(Stored data entries)
- Opening Delimiter -

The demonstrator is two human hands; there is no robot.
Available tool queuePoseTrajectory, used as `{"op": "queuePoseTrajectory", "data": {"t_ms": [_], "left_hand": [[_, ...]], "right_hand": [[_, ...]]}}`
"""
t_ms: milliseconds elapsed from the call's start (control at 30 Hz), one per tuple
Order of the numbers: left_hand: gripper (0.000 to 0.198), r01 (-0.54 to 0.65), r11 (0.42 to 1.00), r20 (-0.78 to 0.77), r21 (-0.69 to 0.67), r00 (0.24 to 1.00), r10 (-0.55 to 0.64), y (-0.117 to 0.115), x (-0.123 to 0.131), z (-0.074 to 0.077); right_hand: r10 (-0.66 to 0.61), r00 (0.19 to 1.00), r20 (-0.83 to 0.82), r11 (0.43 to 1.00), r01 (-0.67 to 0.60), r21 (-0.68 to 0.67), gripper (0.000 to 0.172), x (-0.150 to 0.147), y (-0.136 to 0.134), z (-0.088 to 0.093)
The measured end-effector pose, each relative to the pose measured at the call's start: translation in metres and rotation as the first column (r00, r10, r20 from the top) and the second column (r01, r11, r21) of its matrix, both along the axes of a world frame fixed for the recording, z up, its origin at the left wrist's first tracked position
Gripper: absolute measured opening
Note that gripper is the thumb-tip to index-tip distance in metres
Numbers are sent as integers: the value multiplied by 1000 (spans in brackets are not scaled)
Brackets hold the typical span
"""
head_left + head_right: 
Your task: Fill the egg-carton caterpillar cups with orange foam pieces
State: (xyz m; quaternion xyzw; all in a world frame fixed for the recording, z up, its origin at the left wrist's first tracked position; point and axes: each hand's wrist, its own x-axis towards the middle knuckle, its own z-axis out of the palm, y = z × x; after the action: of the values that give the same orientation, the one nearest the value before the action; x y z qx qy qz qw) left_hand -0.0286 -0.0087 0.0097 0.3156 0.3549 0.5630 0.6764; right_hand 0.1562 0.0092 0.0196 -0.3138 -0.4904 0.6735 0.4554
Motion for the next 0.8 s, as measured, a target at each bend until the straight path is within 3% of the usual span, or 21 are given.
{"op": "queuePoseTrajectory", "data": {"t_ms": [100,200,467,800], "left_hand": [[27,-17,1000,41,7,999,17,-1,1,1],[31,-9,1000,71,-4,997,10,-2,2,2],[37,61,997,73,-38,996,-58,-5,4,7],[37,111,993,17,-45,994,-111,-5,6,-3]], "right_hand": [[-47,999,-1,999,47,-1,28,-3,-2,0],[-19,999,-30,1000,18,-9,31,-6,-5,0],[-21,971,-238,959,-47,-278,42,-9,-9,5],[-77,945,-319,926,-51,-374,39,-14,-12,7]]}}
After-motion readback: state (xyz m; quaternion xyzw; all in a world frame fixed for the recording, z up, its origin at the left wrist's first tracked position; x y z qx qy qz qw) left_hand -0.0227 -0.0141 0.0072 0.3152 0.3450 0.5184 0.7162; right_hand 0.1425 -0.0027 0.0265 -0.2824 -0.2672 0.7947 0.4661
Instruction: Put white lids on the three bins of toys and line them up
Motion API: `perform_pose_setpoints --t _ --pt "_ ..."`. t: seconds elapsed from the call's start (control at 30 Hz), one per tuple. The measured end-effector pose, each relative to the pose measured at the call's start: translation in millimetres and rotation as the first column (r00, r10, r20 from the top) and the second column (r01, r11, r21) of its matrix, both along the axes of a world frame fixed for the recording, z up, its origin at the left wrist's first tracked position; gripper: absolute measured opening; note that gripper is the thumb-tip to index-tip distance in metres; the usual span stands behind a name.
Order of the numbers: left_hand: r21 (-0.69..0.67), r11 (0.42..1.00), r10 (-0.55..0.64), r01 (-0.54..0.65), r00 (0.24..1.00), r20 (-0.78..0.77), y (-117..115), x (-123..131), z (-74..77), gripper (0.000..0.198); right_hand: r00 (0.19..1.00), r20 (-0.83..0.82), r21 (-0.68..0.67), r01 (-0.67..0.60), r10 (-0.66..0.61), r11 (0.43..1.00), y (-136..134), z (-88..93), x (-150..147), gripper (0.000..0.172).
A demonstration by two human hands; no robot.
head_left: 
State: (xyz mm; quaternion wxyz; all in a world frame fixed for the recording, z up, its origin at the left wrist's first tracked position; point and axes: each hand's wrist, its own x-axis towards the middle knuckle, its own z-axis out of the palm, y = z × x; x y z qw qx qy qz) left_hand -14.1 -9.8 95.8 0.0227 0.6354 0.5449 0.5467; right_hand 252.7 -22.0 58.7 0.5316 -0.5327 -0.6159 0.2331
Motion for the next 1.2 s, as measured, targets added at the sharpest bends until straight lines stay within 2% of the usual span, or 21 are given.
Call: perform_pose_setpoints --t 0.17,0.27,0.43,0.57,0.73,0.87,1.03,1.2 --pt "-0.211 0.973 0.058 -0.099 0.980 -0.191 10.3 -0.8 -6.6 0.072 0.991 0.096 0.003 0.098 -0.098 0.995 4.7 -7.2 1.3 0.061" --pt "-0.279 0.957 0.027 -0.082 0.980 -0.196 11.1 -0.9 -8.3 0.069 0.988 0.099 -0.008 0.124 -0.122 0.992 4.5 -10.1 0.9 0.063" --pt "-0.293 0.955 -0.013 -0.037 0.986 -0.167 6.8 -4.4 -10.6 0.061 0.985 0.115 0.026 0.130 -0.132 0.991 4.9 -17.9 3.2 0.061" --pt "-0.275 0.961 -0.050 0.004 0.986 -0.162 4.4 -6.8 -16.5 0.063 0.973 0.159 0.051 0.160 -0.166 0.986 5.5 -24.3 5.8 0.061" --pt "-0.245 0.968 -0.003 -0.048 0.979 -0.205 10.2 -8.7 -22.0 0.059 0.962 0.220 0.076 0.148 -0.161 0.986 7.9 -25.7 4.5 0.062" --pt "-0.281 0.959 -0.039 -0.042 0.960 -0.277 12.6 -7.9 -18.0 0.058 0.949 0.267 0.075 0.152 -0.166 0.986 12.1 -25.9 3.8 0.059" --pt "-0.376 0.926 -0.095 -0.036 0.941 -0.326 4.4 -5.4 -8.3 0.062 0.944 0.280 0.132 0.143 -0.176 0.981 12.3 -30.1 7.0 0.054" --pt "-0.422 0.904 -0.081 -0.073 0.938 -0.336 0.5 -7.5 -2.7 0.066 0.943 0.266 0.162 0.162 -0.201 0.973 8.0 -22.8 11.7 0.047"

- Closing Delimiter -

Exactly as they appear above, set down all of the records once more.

The demonstrator is two human hands; there is no robot.
Available tool queuePoseTrajectory, used as `{"op": "queuePoseTrajectory", "data": {"t_ms": [_], "left_hand": [[_, ...]], "right_hand": [[_, ...]]}}`
"""
t_ms: milliseconds elapsed from the call's start (control at 30 Hz), one per tuple
Order of the numbers: left_hand: gripper (0.000 to 0.198), r01 (-0.54 to 0.65), r11 (0.42 to 1.00), r20 (-0.78 to 0.77), r21 (-0.69 to 0.67), r00 (0.24 to 1.00), r10 (-0.55 to 0.64), y (-0.117 to 0.115), x (-0.123 to 0.131), z (-0.074 to 0.077); right_hand: r10 (-0.66 to 0.61), r00 (0.19 to 1.00), r20 (-0.83 to 0.82), r11 (0.43 to 1.00), r01 (-0.67 to 0.60), r21 (-0.68 to 0.67), gripper (0.000 to 0.172), x (-0.150 to 0.147), y (-0.136 to 0.134), z (-0.088 to 0.093)
The measured end-effector pose, each relative to the pose measured at the call's start: translation in metres and rotation as the first column (r00, r10, r20 from the top) and the second column (r01, r11, r21) of its matrix, both along the axes of a world frame fixed for the recording, z up, its origin at the left wrist's first tracked position
Gripper: absolute measured opening
Note that gripper is the thumb-tip to index-tip distance in metres
Numbers are sent as integers: the value multiplied by 1000 (spans in brackets are not scaled)
Brackets hold the typical span
"""
head_left + head_right: 
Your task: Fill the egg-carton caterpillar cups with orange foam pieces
State: (xyz m; quaternion xyzw; all in a world frame fixed for the recording, z up, its origin at the left wrist's first tracked position; point and axes: each hand's wrist, its own x-axis towards the middle knuckle, its own z-axis out of the palm, y = z × x; after the action: of the values that give the same orientation, the one nearest the value before the action; x y z qx qy qz qw) left_hand -0.0286 -0.0087 0.0097 0.3156 0.3549 0.5630 0.6764; right_hand 0.1562 0.0092 0.0196 -0.3138 -0.4904 0.6735 0.4554
Motion for the next 0.8 s, as measured, a target at each bend until the straight path is within 3% of the usual span, or 21 are given.
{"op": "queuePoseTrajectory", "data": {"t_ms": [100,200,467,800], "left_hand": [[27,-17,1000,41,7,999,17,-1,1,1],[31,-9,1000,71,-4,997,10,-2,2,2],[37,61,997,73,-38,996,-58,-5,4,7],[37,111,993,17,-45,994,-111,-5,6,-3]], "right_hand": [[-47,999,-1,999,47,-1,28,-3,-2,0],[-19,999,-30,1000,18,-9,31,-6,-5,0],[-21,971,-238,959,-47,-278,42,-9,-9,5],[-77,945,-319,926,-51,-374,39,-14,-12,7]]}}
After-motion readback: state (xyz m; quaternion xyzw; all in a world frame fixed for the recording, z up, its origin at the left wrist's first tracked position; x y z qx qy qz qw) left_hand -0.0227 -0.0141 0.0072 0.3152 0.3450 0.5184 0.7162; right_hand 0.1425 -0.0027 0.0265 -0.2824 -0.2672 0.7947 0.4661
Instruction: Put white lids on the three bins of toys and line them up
Motion API: `perform_pose_setpoints --t _ --pt "_ ..."`. t: seconds elapsed from the call's start (control at 30 Hz), one per tuple. The measured end-effector pose, each relative to the pose measured at the call's start: translation in millimetres and rotation as the first column (r00, r10, r20 from the top) and the second column (r01, r11, r21) of its matrix, both along the axes of a world frame fixed for the recording, z up, its origin at the left wrist's first tracked position; gripper: absolute measured opening; note that gripper is the thumb-tip to index-tip distance in metres; the usual span stands behind a name.
Order of the numbers: left_hand: r21 (-0.69..0.67), r11 (0.42..1.00), r10 (-0.55..0.64), r01 (-0.54..0.65), r00 (0.24..1.00), r20 (-0.78..0.77), y (-117..115), x (-123..131), z (-74..77), gripper (0.000..0.198); right_hand: r00 (0.19..1.00), r20 (-0.83..0.82), r21 (-0.68..0.67), r01 (-0.67..0.60), r10 (-0.66..0.61), r11 (0.43..1.00), y (-136..134), z (-88..93), x (-150..147), gripper (0.000..0.172).
A demonstration by two human hands; no robot.
head_left: 
State: (xyz mm; quaternion wxyz; all in a world frame fixed for the recording, z up, its origin at the left wrist's first tracked position; point and axes: each hand's wrist, its own x-axis towards the middle knuckle, its own z-axis out of the palm, y = z × x; x y z qw qx qy qz) left_hand -14.1 -9.8 95.8 0.0227 0.6354 0.5449 0.5467; right_hand 252.7 -22.0 58.7 0.5316 -0.5327 -0.6159 0.2331
Motion for the next 1.2 s, as measured, targets added at the sharpest bends until straight lines stay within 2% of the usual span, or 21 are given.
Call: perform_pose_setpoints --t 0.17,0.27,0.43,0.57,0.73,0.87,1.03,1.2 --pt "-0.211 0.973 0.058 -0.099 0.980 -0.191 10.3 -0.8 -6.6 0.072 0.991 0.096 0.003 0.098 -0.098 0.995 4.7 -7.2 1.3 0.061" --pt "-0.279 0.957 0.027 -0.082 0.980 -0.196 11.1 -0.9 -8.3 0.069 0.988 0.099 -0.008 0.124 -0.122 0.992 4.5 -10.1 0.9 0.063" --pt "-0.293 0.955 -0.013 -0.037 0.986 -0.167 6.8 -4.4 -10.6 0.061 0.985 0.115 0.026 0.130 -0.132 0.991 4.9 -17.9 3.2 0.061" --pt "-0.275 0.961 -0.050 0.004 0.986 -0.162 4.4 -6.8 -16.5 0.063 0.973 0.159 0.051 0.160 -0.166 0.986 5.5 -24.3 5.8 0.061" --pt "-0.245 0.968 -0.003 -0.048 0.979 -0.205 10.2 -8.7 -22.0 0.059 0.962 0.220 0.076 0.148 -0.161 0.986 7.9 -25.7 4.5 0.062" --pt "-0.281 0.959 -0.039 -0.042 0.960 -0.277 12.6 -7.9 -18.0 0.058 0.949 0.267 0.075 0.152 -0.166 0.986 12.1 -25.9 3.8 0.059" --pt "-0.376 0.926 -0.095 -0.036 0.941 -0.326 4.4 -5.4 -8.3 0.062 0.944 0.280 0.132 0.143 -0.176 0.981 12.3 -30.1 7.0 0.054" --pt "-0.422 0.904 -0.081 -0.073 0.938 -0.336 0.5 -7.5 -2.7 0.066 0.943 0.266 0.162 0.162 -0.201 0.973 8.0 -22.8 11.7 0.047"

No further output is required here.